Record set
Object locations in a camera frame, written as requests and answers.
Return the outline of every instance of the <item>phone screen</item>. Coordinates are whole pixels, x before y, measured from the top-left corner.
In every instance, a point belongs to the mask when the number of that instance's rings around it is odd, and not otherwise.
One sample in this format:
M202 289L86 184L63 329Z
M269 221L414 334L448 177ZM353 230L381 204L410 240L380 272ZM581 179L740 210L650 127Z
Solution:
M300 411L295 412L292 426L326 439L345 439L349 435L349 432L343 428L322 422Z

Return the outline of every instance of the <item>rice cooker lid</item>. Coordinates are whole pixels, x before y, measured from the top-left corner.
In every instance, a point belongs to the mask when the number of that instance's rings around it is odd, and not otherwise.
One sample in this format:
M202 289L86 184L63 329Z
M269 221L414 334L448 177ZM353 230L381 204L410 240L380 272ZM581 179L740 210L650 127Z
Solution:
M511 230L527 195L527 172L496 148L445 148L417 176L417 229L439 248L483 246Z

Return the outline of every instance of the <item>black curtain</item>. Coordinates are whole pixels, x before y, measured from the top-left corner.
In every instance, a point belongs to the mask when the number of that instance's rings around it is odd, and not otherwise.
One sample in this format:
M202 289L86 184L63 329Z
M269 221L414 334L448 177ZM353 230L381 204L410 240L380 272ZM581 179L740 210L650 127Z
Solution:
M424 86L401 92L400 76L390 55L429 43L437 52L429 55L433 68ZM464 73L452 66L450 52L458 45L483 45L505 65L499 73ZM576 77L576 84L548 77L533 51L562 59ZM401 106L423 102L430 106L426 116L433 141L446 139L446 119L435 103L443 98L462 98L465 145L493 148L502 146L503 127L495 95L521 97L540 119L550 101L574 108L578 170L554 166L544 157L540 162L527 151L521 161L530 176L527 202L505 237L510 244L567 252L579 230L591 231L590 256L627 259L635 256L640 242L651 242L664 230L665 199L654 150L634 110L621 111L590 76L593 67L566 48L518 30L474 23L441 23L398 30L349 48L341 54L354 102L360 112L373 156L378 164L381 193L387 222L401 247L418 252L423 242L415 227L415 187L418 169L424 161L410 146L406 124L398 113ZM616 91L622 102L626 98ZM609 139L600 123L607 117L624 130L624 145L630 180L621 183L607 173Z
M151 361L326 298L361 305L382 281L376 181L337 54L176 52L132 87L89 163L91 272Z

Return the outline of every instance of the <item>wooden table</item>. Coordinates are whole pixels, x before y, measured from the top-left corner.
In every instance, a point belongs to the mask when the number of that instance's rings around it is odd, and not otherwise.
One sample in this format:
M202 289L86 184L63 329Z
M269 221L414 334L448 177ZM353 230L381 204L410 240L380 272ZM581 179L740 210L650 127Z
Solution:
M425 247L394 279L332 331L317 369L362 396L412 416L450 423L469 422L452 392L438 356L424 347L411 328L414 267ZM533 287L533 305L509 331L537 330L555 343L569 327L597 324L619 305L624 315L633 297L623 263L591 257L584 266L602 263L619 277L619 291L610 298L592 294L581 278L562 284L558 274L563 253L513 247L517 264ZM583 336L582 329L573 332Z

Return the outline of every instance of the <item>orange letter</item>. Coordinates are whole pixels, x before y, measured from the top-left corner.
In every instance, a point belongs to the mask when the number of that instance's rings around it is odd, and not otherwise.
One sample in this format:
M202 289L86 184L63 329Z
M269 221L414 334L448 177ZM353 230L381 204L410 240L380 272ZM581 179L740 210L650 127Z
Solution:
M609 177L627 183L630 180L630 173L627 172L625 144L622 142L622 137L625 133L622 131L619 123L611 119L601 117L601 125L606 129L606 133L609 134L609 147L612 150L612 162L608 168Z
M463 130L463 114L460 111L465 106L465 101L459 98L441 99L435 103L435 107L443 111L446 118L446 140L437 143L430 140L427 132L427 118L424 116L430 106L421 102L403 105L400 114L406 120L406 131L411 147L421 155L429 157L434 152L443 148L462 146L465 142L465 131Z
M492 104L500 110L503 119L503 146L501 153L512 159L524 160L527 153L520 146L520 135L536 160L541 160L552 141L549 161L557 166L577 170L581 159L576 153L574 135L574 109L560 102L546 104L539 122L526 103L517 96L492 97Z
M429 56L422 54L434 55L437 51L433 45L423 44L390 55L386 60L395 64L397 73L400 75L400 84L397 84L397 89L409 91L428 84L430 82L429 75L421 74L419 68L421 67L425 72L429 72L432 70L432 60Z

Instructions to follow
What is needed is an exact reproduction of the data.

Expected output
Object locations in a camera frame, written as requests and answers.
Return the outline of every instance of the <item>phone screen</item>. Coordinates are whole pixels, x before y, measured from the top-left corner.
In every instance, a point belongs to the mask when the number of that instance's rings around it is odd, and not otherwise.
One sample in this format:
M202 289L86 184L63 329Z
M269 221L414 334L448 177ZM353 230L381 204L410 240L380 272ZM581 179L740 210L650 127Z
Solution:
M300 411L295 412L292 426L326 439L345 439L349 435L349 432L343 428L322 422Z

Return the outline of every instance of the <item>rice cooker lid</item>. Coordinates are whole pixels, x before y, measured from the top-left corner.
In every instance, a point belongs to the mask when the number of that instance's rings around it is odd, and not otherwise.
One sample in this format:
M202 289L86 184L63 329Z
M269 221L414 334L448 177ZM353 230L381 204L410 240L380 272ZM581 179L740 210L650 127Z
Solution:
M511 230L527 195L527 172L496 148L445 148L417 176L417 229L439 248L483 246Z

Return the outline of every instance of the <item>black curtain</item>. Coordinates are whole pixels, x before y, measured from the top-left corner.
In every instance, a point belongs to the mask when the number of that instance's rings around it is odd, and not otherwise.
One sample in this format:
M202 289L86 184L63 329Z
M269 221L414 334L448 177ZM353 230L381 204L410 240L380 272ZM581 179L740 210L650 127Z
Solution:
M424 86L401 92L400 76L390 55L429 43L437 52L429 55L433 68ZM464 73L452 66L450 52L458 45L483 45L505 65L499 73ZM576 77L576 84L548 77L533 51L562 59ZM401 106L423 102L430 106L426 116L433 141L446 139L446 119L435 103L443 98L462 98L465 145L493 148L502 146L503 127L495 95L521 97L540 119L550 101L574 108L578 170L554 166L544 157L540 162L527 151L521 161L530 176L527 202L505 237L510 244L567 252L579 230L591 231L590 256L627 259L635 256L640 242L651 242L664 230L665 199L654 150L634 110L621 111L590 76L593 67L566 48L518 30L474 23L441 23L398 30L349 48L341 54L354 102L360 112L373 156L378 164L381 193L387 222L401 247L418 252L423 242L415 227L415 187L418 169L424 161L410 146L406 124L398 113ZM616 91L622 102L626 98ZM609 139L600 123L607 117L624 130L624 145L630 180L621 183L607 173Z
M151 361L326 298L361 305L382 281L376 181L337 54L176 52L132 87L89 163L91 272Z

Return the outline of every instance of the <item>wooden table</item>. Coordinates are whole pixels, x before y, measured from the top-left corner.
In every instance, a point belongs to the mask when the number of that instance's rings around it is odd, and not otherwise.
One sample in this format:
M202 289L86 184L63 329Z
M269 221L414 334L448 177ZM353 230L381 204L410 240L380 272ZM581 179L740 210L650 127Z
Solution:
M425 247L394 279L332 331L317 369L362 396L412 416L450 423L469 422L452 392L438 356L424 347L411 328L414 267ZM533 287L533 305L509 331L537 330L555 343L569 327L597 324L619 305L624 315L633 297L623 263L591 257L584 266L602 263L619 277L619 291L610 298L592 294L581 278L562 284L558 274L563 253L513 247L517 264ZM583 336L582 329L573 332Z

Return the outline of every instance of the <item>orange letter</item>. Coordinates are whole pixels, x before y, measured from the top-left corner.
In every instance, a point belongs to the mask when the number of that instance's rings around it is odd, and not otherwise.
One sample in this format:
M202 289L86 184L63 329Z
M269 221L414 334L448 177ZM353 230L381 204L410 240L380 272ZM581 179L740 210L650 127Z
Solution:
M609 177L627 183L630 180L630 173L627 172L625 144L622 142L622 137L625 133L622 131L619 123L611 119L601 117L601 125L606 129L606 133L609 134L609 147L612 150L612 162L608 168Z
M463 130L463 114L460 111L465 106L465 101L459 98L441 99L435 103L435 107L443 111L446 118L446 140L437 143L430 140L427 132L427 118L424 116L430 106L421 102L403 105L400 114L406 120L406 131L411 147L421 155L429 157L434 152L443 148L462 146L465 142L465 131Z
M492 104L500 110L503 119L503 146L501 153L512 159L524 160L527 153L520 146L520 135L536 160L541 160L552 141L549 161L557 166L577 170L581 159L576 153L574 135L574 109L560 102L546 104L539 122L526 103L517 96L492 97Z
M429 56L422 54L434 55L437 51L433 45L423 44L390 55L386 60L395 64L397 73L400 75L400 84L397 84L397 89L409 91L428 84L430 82L429 75L421 74L419 68L421 67L425 72L429 72L432 70L432 60Z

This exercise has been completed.